El vínculo del matrimonio requiere el amor entre esposos. Pero el amor a Dios se manifiesta de mejor manera con la virtud de la vida en pureza. El que se casa, le confía a su esposa que estaría dispuesto a morir por ella. Pero el que decide preservar su virginidad, asumiendo voluntariamente la soledad, debe amar a Dios aún más que a cualquier otra cosa en este mundo. De lo contrario, ¿para qué aceptar semejante peso, si su amor a Dios no es mayor que el que siente por cualquier cosa terrenal?

Los esposos se manifiestan su amor por medio de la recíproca fidelidad. El que es virgen, sin embargo, debe manifestar su amor a Dios por medio de una inmutable fidelidad a Cristo y su perseverancia en la pureza. Porque cualquier desvío significaría traicionar a Dios.

La castidad puede ser tanto exterior como interior. La castidad exterior es aparente, falsa. Solamente la castidad interior es apreciada por Dios. La castidad exterior, que consiste en no cometer materialmente ningún pecado carnal, no es de ninguna utilidad al cristiano, si por dentro éste alimenta un permanente y silencioso deseo de desenfreno. El que quiera alcanzar la castidad interior, debe incesantemente purificar su corazón de todo pensamiento de desenfreno, inoculado por el mismo demonio, buscando siempre la contrición, con cuyas lágrimas se limpian las manchas de las vilezas espirituales de quienes caen en la lujuria.

Luego, la castidad debe vivirse interiormente, con amor verdadero hacia Dios, con un bendito fervor al sacrificio, con una incesante purificación del alma y una permanente esperanza en la vida de los ángeles. El que es verdaderamente casto debe luchar decididamente, hasta dar su sangre (Hebreos 12, 4), contra sus propias bajezas y con los demonios del hedonismo. Debe odiar los pensamientos de dulzura viciosa, impidiendo que alcancen su alma las saetas que el maligno le lanza. En ningún caso debe invocar voluntariamente esos pensamientos, ni solazarse con ellos, de acuerdo a lo que dice San Isaac el Sirio: “verdaderamente casto es ése que no solamente preserva su cuerpo de toda mancha, sino que incluso se avergüenza de sí mismo cuando se queda solo.

Y continúa San Isaac: “lleno de pureza no es el hombre que, en momentos de lucha, esfuerzo y afán, deja de experimentar pensamientos inmundos, sino quien, con un corazón sincero, limpia los ojos de su mente y no le deja entregarse a los pensamientos perversos. Entonces, la pureza de su conciencia manifiesta, en la luz de sus ojos, su fidelidad a la ley de la castidad. Su pudor —cual tapiz— cubre el secreto altar de sus pensamientos, y su candor —como una virgen joven— se guarda para Cristo, por medio de la fe”.

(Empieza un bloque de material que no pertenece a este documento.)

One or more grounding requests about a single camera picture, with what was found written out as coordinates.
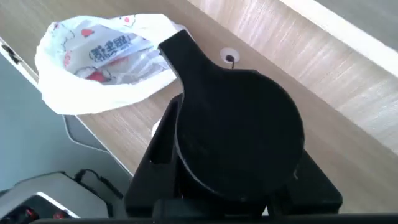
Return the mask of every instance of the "wooden surface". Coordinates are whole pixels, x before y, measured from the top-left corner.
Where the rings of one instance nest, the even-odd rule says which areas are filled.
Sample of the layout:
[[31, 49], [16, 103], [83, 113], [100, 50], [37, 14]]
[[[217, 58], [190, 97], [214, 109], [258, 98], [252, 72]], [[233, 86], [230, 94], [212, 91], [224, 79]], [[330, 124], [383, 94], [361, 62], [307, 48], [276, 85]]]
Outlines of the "wooden surface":
[[[381, 9], [391, 5], [392, 8], [390, 9], [390, 13], [392, 13], [395, 12], [394, 6], [397, 4], [386, 5], [387, 1], [372, 0], [336, 0], [327, 4], [328, 6], [333, 5], [335, 9], [345, 9], [343, 12], [351, 12], [352, 9], [361, 12], [361, 14], [356, 14], [353, 18], [356, 19], [356, 21], [361, 21], [361, 24], [366, 24], [366, 26], [362, 27], [369, 28], [376, 26], [379, 28], [379, 30], [375, 32], [368, 33], [369, 29], [360, 29], [355, 24], [347, 21], [345, 18], [341, 17], [337, 13], [334, 13], [316, 0], [280, 1], [293, 10], [297, 11], [299, 14], [316, 24], [318, 27], [321, 27], [323, 30], [330, 33], [332, 36], [336, 37], [338, 40], [350, 46], [352, 49], [355, 49], [357, 52], [370, 59], [376, 65], [398, 77], [398, 66], [396, 64], [398, 61], [398, 53], [396, 52], [396, 49], [394, 50], [392, 47], [382, 42], [385, 39], [378, 39], [378, 37], [387, 37], [388, 35], [396, 33], [396, 31], [392, 31], [395, 30], [394, 24], [397, 22], [396, 16], [391, 14], [388, 15], [389, 11]], [[383, 28], [389, 29], [389, 32], [383, 32]]]
[[[196, 1], [194, 4], [218, 22], [186, 0], [3, 0], [0, 2], [0, 35], [34, 67], [35, 46], [52, 21], [84, 14], [113, 17], [163, 13], [185, 25], [217, 64], [226, 66], [220, 59], [220, 50], [234, 47], [241, 54], [237, 68], [256, 69], [289, 92], [303, 118], [306, 150], [343, 194], [341, 212], [397, 212], [398, 157], [391, 152], [397, 140], [394, 132], [388, 136], [383, 128], [377, 129], [380, 123], [396, 127], [397, 121], [393, 119], [383, 123], [385, 116], [396, 112], [388, 110], [375, 121], [371, 119], [374, 110], [389, 106], [395, 99], [398, 86], [390, 83], [395, 81], [394, 77], [279, 1], [251, 1], [261, 4], [259, 8], [214, 2], [206, 5], [204, 1]], [[247, 17], [240, 15], [245, 11], [251, 13], [247, 13]], [[150, 141], [152, 125], [161, 117], [169, 99], [180, 91], [179, 83], [174, 82], [141, 103], [79, 118], [134, 172]], [[384, 95], [388, 100], [379, 102]], [[361, 128], [345, 116], [359, 123]], [[373, 128], [376, 132], [371, 134], [383, 140], [384, 145], [390, 144], [389, 147], [365, 132]]]
[[397, 77], [278, 0], [189, 1], [398, 154]]

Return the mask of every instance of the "red print on bag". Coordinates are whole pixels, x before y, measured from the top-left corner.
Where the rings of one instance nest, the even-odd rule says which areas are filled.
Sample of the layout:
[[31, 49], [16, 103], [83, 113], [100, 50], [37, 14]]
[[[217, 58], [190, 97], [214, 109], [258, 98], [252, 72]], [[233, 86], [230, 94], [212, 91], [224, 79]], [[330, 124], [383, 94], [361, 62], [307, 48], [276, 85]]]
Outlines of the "red print on bag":
[[86, 38], [91, 34], [94, 34], [95, 32], [91, 29], [82, 29], [81, 34]]
[[68, 65], [69, 65], [69, 63], [70, 63], [70, 53], [72, 53], [72, 51], [71, 50], [69, 50], [66, 54], [65, 54], [65, 56], [63, 57], [63, 66], [66, 68]]

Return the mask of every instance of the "black plastic mount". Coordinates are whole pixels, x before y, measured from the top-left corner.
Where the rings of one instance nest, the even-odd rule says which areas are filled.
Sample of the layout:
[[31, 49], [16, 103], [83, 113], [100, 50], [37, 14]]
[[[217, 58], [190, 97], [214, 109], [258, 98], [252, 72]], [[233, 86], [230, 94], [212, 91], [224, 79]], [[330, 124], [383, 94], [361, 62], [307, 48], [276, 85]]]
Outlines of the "black plastic mount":
[[[127, 191], [124, 203], [130, 217], [221, 218], [224, 215], [223, 209], [217, 207], [221, 204], [214, 205], [199, 197], [182, 198], [180, 187], [186, 179], [174, 146], [175, 120], [181, 100], [182, 95], [178, 95], [170, 101]], [[304, 152], [295, 175], [270, 196], [267, 207], [270, 217], [281, 217], [337, 213], [342, 203], [339, 191]]]

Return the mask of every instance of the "wooden desk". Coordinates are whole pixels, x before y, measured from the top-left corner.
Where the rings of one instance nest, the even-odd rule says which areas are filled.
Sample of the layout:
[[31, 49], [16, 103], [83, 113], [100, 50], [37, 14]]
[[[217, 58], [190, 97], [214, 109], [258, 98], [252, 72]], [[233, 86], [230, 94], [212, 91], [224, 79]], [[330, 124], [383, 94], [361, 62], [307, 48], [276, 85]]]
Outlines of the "wooden desk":
[[[236, 48], [241, 54], [241, 61], [236, 64], [236, 67], [256, 69], [274, 79], [289, 92], [303, 118], [306, 150], [343, 194], [342, 212], [398, 211], [398, 157], [391, 151], [391, 148], [366, 134], [363, 127], [359, 128], [356, 125], [357, 122], [353, 123], [352, 119], [343, 116], [342, 112], [336, 110], [337, 107], [334, 104], [325, 102], [327, 96], [319, 95], [319, 92], [308, 86], [308, 82], [303, 83], [302, 79], [293, 75], [295, 70], [297, 73], [303, 69], [303, 63], [312, 62], [313, 58], [308, 58], [309, 55], [306, 55], [301, 58], [302, 61], [295, 59], [292, 63], [293, 61], [289, 60], [293, 60], [292, 57], [296, 57], [298, 52], [294, 51], [295, 48], [289, 51], [286, 46], [282, 51], [277, 51], [277, 47], [283, 47], [281, 42], [274, 42], [275, 46], [272, 45], [272, 42], [266, 42], [269, 49], [265, 48], [265, 45], [261, 49], [253, 48], [252, 44], [247, 44], [250, 41], [249, 38], [244, 39], [228, 30], [232, 30], [232, 26], [228, 27], [228, 21], [233, 21], [233, 17], [230, 20], [225, 17], [217, 17], [219, 14], [212, 14], [211, 7], [207, 7], [200, 1], [192, 2], [197, 7], [186, 0], [5, 0], [0, 2], [0, 35], [25, 61], [22, 66], [27, 70], [27, 75], [30, 75], [33, 81], [37, 81], [38, 76], [34, 72], [35, 47], [52, 21], [61, 21], [85, 14], [115, 17], [136, 13], [163, 13], [173, 21], [185, 25], [207, 56], [218, 65], [226, 66], [219, 56], [223, 47]], [[283, 17], [291, 19], [292, 16], [298, 16], [279, 1], [264, 1], [261, 4], [273, 9], [280, 8], [283, 14], [278, 14], [278, 10], [269, 12], [272, 16], [280, 19]], [[225, 11], [238, 10], [236, 6], [222, 9]], [[245, 29], [250, 29], [250, 27], [241, 27], [241, 30]], [[299, 35], [301, 31], [294, 30], [294, 32]], [[240, 34], [250, 37], [250, 32], [241, 31]], [[318, 34], [326, 38], [327, 41], [335, 41], [327, 34], [321, 32]], [[281, 39], [283, 36], [279, 35], [273, 38]], [[305, 38], [310, 41], [309, 36], [302, 37], [301, 41], [307, 41]], [[262, 44], [260, 39], [256, 36], [255, 43]], [[323, 68], [320, 69], [323, 71], [325, 71], [325, 67], [331, 69], [325, 63], [318, 66], [322, 67], [322, 65]], [[336, 83], [333, 84], [335, 91], [338, 91]], [[321, 88], [322, 85], [325, 88], [331, 88], [327, 82], [321, 82], [316, 85], [315, 90]], [[173, 82], [143, 102], [100, 114], [79, 116], [79, 119], [129, 171], [134, 173], [150, 141], [152, 125], [160, 119], [169, 100], [180, 92], [179, 83]]]

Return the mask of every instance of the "gray floor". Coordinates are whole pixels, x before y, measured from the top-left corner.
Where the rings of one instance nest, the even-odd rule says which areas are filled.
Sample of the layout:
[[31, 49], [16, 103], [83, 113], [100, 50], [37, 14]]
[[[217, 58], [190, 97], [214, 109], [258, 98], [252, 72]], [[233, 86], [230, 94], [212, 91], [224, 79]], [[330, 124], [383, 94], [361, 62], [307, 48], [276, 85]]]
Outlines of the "gray floor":
[[[0, 55], [0, 190], [35, 175], [58, 170], [73, 175], [86, 168], [124, 193], [131, 176], [76, 118], [67, 117], [67, 124], [74, 140], [102, 151], [73, 143], [62, 116], [47, 107], [39, 91]], [[86, 176], [85, 182], [101, 197], [116, 200], [92, 175]]]

“¡Dichoso del que se esfuerza en agradarle a Dios, manteniendo puro su propio cuerpo, haciéndolo iglesia santa de Cristo Señor!”, dice San Efrén el Sirio. Y San Juan Climaco, define la castidad como “la pureza del corazón y del cuerpo”, agregando que, “la castidad es también inocencia. ¡Y con razón! Porque ella es la precursora de la resurrección común y la incorrupción de los cuerpos”. Pero también es importante que quienes guardan su virginidad, así como los monjes, no lleguen a creer que cualquiera actividad del cuerpo es ya un pecado en contra de su pureza y castidad.

Conozcamos los sabios juicios de San Antonio el Grande en este tema. Él dice: “Debes saber que el cuerpo tiene un movimiento natural, completamente normal. Este movimiento no deviene en pecado, cuando el alma no lo desea así. Es una simple manifestación física, carente de cualquier deseo. Hay otra forma de este impulso, que aparece al comer y beber en exceso. Y cuando tal calor aparece en el cuerpo, puede ocurrir también su turbación.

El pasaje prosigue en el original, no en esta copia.